§ ABOUT THIS TASK
For this exercise, output the entries below exactly from the line that holds "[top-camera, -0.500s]" to the line that holds "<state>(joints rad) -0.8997", both ends included. No pictures belong in the copy.

[Stored data entries]
▶
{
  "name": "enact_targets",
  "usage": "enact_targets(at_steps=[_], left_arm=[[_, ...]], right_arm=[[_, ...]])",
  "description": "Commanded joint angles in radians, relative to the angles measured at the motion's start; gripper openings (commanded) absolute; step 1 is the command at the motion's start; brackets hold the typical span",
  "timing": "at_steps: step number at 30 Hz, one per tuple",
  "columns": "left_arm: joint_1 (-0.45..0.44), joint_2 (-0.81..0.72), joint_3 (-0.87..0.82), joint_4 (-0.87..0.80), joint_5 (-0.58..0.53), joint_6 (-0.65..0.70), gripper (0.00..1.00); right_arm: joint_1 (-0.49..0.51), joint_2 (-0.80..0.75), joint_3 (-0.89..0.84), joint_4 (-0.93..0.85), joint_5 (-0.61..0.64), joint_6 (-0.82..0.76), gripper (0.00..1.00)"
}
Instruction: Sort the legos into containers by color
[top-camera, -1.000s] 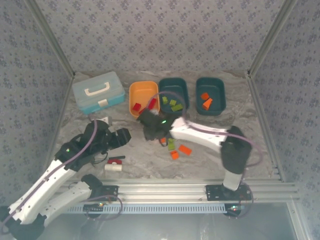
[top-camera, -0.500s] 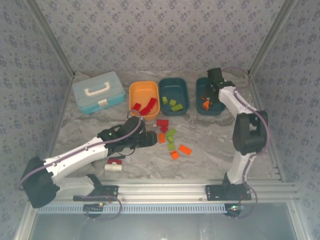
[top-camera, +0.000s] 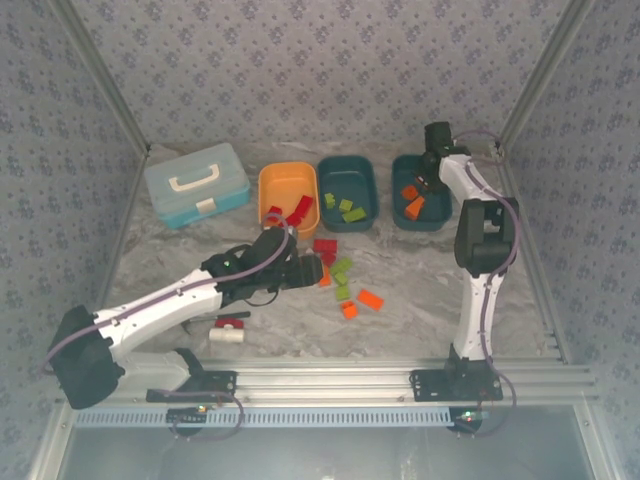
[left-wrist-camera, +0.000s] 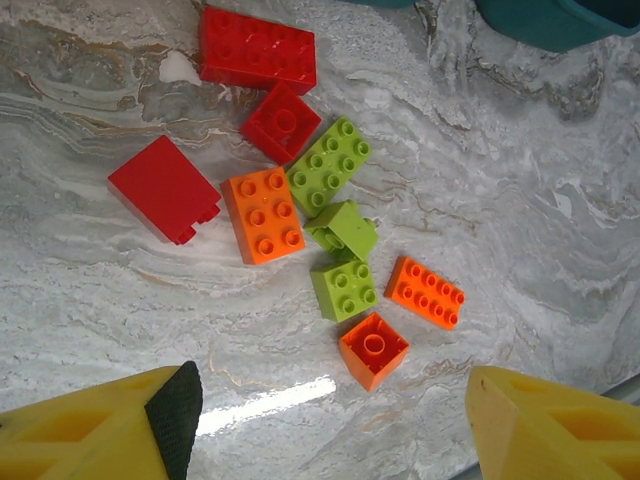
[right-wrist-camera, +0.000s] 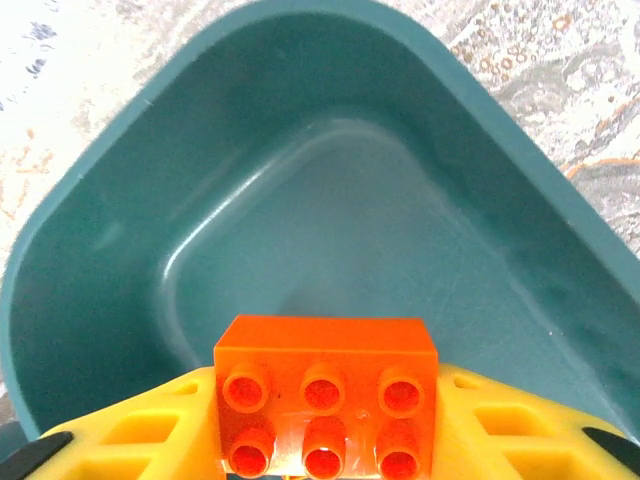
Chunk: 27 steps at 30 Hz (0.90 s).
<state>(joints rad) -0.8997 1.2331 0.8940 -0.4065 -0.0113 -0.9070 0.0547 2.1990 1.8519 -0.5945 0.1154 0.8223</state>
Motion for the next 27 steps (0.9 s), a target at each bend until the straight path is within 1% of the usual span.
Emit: enact_targets(at_steps=[1,6,10,13,16,20,22,24,27], left_arm=[[-0.011,0.018,0.017,0.006,0.008,-0.011,0.72],[-0.021,0.054,0.016,0.001,0.011,-0.016,0.72],[-0.031,0.103,0.032,-0.014,0.032,-0.021,0.72],[-0.046,0.134,0.050,-0.024,0.040,-0.029,0.72],[-0.057,0.144,0.072,-0.032,0.042,-0.042,0.72],[-0.068,0.136,0.121,-0.068,0.029,-0.044,0.72],[-0.068,0.140,0.152,-0.110,0.023,-0.047,0.72],[-0.068,0.147,0.176,-0.148,0.014,-0.049,0.71],[-0.068,0.148,0.180,-0.182,-0.018,-0.066,0.71]], right_arm=[[-0.004,0.039,0.056,-0.097,0.016,0.059,0.48],[-0.006,0.050,0.104,-0.131,0.008,0.053,0.50],[-0.010,0.050,0.165,-0.177,-0.019,0.040,0.64],[-0.013,0.025,0.199,-0.200,-0.039,0.024,0.68],[-0.012,-0.038,0.214,-0.207,-0.051,0.001,0.71],[0.016,-0.195,0.204,-0.195,-0.039,-0.067,0.69],[0.053,-0.315,0.157,-0.179,-0.016,-0.116,0.69],[0.100,-0.448,0.065,-0.142,-0.009,-0.164,0.69],[0.210,-0.677,-0.142,-0.064,0.016,-0.240,0.69]])
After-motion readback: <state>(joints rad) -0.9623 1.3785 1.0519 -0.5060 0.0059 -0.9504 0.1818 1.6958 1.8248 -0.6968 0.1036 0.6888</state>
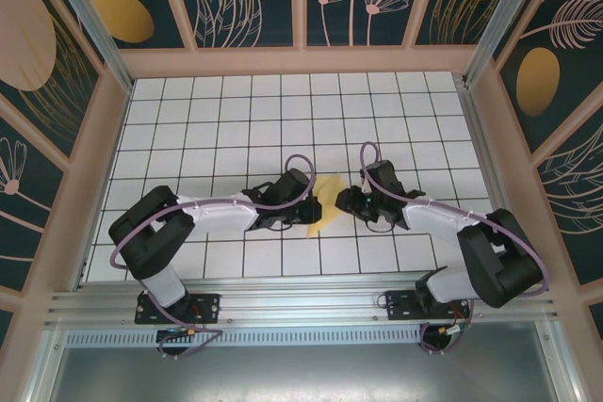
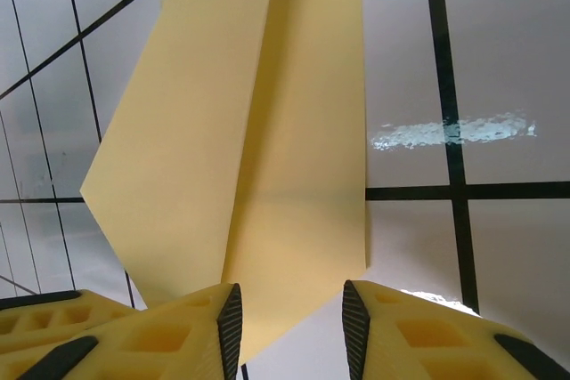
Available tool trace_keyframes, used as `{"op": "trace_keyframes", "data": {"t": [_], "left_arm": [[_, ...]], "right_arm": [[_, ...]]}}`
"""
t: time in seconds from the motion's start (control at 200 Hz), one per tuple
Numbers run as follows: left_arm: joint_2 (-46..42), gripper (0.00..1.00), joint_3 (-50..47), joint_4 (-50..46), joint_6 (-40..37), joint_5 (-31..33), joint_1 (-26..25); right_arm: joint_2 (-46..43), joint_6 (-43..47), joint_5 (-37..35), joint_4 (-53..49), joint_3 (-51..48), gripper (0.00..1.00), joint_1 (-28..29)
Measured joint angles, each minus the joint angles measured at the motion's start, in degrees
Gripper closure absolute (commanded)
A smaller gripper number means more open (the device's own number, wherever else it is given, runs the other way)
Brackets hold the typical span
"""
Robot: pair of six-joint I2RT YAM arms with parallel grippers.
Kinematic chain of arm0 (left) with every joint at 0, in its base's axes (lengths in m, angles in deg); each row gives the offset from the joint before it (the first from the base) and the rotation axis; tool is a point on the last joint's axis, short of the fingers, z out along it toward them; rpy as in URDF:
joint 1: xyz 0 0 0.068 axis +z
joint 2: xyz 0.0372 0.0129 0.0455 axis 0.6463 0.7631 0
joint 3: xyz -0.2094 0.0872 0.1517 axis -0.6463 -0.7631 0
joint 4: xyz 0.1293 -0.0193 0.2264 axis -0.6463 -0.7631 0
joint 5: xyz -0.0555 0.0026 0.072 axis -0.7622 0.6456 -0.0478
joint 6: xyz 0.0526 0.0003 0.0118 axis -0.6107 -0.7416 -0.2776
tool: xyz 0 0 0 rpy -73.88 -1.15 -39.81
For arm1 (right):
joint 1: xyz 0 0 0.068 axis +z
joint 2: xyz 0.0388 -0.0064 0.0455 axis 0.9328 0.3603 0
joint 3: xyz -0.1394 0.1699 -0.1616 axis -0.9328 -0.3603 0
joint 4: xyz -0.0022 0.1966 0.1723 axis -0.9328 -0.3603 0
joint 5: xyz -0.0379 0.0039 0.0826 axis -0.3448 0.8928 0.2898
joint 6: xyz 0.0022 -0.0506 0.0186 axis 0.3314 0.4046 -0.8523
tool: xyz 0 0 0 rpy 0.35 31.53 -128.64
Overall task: Fold a paper plane with a square sheet of paper (pick it up from the middle)
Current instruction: Turn over the paper at the center of the table.
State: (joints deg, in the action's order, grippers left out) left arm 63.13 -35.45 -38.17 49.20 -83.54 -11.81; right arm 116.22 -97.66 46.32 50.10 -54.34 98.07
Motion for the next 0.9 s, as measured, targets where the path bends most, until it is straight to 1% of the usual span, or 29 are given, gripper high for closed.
{"op": "trace_keyframes", "data": {"t": [0.285, 0.64, 0.901], "left_arm": [[4.9, 0.95, 2.3, 0.0, -0.7, 0.5, 0.0], [5.4, 0.96, 1.8, 0.2, -0.8, 0.7, 0.0], [5.2, 0.95, -0.5, 3.2, -0.7, 0.4, 0.0]], "right_arm": [[0.5, -1.7, -0.2, 1.4, -1.3, 0.58, 0.0], [4.2, -2.2, 0.2, 4.2, -1.5, 0.57, 0.0], [4.6, -4.0, 0.4, 5.3, -1.6, 0.58, 0.0]]}}
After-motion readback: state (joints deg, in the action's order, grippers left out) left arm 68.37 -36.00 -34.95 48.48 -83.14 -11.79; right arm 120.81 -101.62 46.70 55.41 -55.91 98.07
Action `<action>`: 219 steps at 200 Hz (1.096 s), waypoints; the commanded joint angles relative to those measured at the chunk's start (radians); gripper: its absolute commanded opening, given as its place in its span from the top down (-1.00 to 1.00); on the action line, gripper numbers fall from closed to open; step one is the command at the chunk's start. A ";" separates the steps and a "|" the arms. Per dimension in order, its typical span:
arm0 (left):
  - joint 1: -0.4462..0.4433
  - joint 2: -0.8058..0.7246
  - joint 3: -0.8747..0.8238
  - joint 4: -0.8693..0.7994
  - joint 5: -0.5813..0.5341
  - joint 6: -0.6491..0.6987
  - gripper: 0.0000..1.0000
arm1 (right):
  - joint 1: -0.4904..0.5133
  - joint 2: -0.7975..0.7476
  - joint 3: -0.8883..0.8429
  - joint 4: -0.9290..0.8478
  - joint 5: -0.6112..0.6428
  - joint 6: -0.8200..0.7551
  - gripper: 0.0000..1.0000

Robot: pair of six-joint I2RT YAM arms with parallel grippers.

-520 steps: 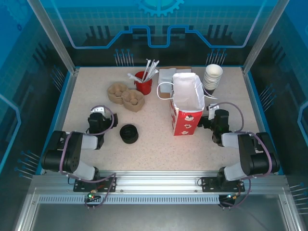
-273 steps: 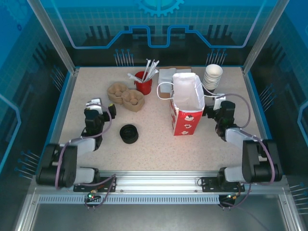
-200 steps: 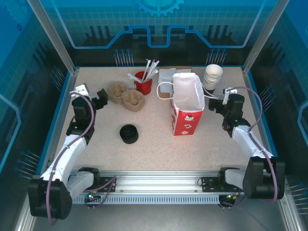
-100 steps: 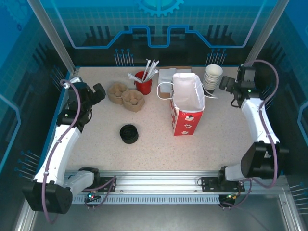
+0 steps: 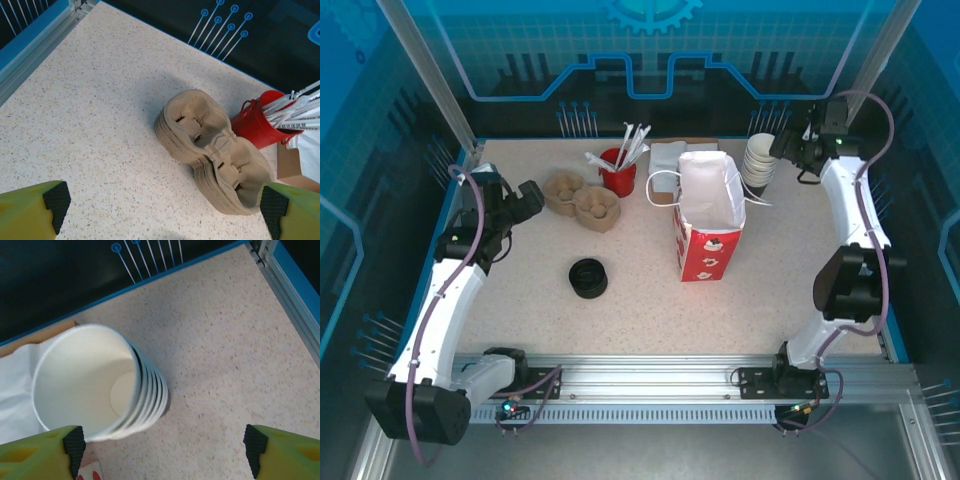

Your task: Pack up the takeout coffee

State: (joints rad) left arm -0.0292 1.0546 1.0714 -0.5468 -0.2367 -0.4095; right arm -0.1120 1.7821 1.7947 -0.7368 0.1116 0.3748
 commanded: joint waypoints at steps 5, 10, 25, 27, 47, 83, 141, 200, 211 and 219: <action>-0.001 -0.014 0.039 -0.031 0.033 0.026 -0.98 | 0.012 0.076 0.095 -0.085 -0.031 0.015 -0.52; -0.001 -0.013 0.040 -0.033 0.034 0.025 -0.98 | 0.012 0.087 0.107 -0.088 -0.037 0.016 -0.47; -0.002 -0.010 0.041 -0.033 0.034 0.022 -0.98 | 0.014 0.121 0.142 -0.096 -0.047 0.019 -0.38; -0.002 -0.010 0.041 -0.033 0.035 0.021 -0.98 | 0.014 0.128 0.148 -0.098 -0.048 0.019 -0.38; -0.001 -0.007 0.044 -0.033 0.037 0.016 -0.98 | 0.013 0.170 0.188 -0.107 -0.049 0.021 -0.30; -0.002 0.004 0.057 -0.045 0.030 0.017 -0.98 | 0.012 0.227 0.256 -0.125 -0.063 0.016 -0.03; -0.001 -0.004 0.065 -0.063 0.017 0.021 -0.98 | 0.013 0.276 0.311 -0.144 -0.069 0.014 0.34; -0.001 -0.012 0.065 -0.071 0.010 0.023 -0.98 | 0.012 0.294 0.322 -0.156 -0.066 0.008 0.50; -0.001 -0.012 0.065 -0.071 0.011 0.021 -0.98 | 0.012 0.296 0.323 -0.154 -0.067 0.007 0.55; -0.002 -0.013 0.065 -0.073 0.011 0.021 -0.98 | 0.013 0.294 0.324 -0.156 -0.069 0.006 0.63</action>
State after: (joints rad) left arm -0.0292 1.0557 1.1046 -0.5987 -0.2195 -0.4095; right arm -0.1051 2.0632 2.0842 -0.8684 0.0616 0.3870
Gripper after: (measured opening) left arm 0.990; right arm 0.220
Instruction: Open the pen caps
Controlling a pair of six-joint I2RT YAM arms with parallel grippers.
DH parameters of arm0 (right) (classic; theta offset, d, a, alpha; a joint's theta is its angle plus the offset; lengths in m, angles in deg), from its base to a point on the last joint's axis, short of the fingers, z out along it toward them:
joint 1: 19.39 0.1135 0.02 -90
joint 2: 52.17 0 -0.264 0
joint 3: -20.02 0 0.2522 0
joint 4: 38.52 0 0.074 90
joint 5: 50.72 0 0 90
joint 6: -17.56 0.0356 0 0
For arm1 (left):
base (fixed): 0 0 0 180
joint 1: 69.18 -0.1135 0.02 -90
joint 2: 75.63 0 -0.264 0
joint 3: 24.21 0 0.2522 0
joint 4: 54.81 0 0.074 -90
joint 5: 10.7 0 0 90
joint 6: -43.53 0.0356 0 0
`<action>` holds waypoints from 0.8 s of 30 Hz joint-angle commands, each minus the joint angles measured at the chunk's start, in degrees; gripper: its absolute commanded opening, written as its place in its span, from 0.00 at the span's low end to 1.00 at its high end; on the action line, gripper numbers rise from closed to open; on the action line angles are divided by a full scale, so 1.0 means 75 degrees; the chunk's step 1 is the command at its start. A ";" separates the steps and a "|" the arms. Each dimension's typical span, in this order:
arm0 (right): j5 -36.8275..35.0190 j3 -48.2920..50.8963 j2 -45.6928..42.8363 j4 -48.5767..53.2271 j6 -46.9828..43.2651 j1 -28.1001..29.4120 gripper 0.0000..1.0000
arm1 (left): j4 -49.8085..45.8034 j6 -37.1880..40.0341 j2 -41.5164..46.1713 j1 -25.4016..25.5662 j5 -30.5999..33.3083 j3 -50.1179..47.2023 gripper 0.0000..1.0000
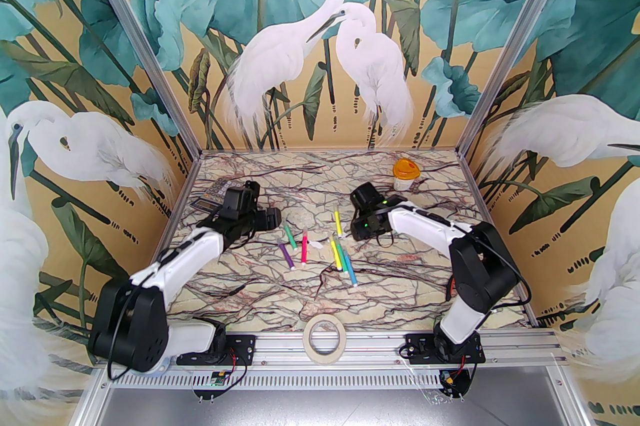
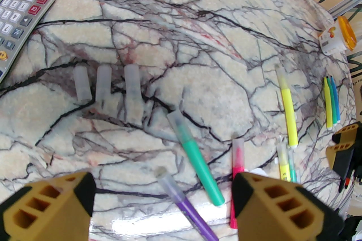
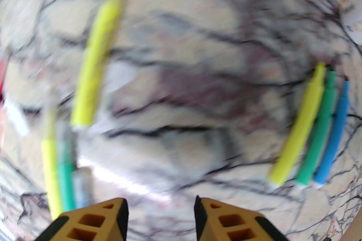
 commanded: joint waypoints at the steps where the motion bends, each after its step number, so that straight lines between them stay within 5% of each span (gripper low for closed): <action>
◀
§ EXERCISE SOLUTION
[top-camera, -0.500s] 
[top-camera, +0.000s] 
[left-wrist-camera, +0.000s] 
[right-wrist-camera, +0.000s] 
Chunk: 27 steps at 30 Hz (0.90 s).
<state>(joints rad) -0.8997 1.2331 0.8940 -0.4065 -0.0113 -0.9070 0.0547 2.1990 1.8519 -0.5945 0.1154 0.8223</state>

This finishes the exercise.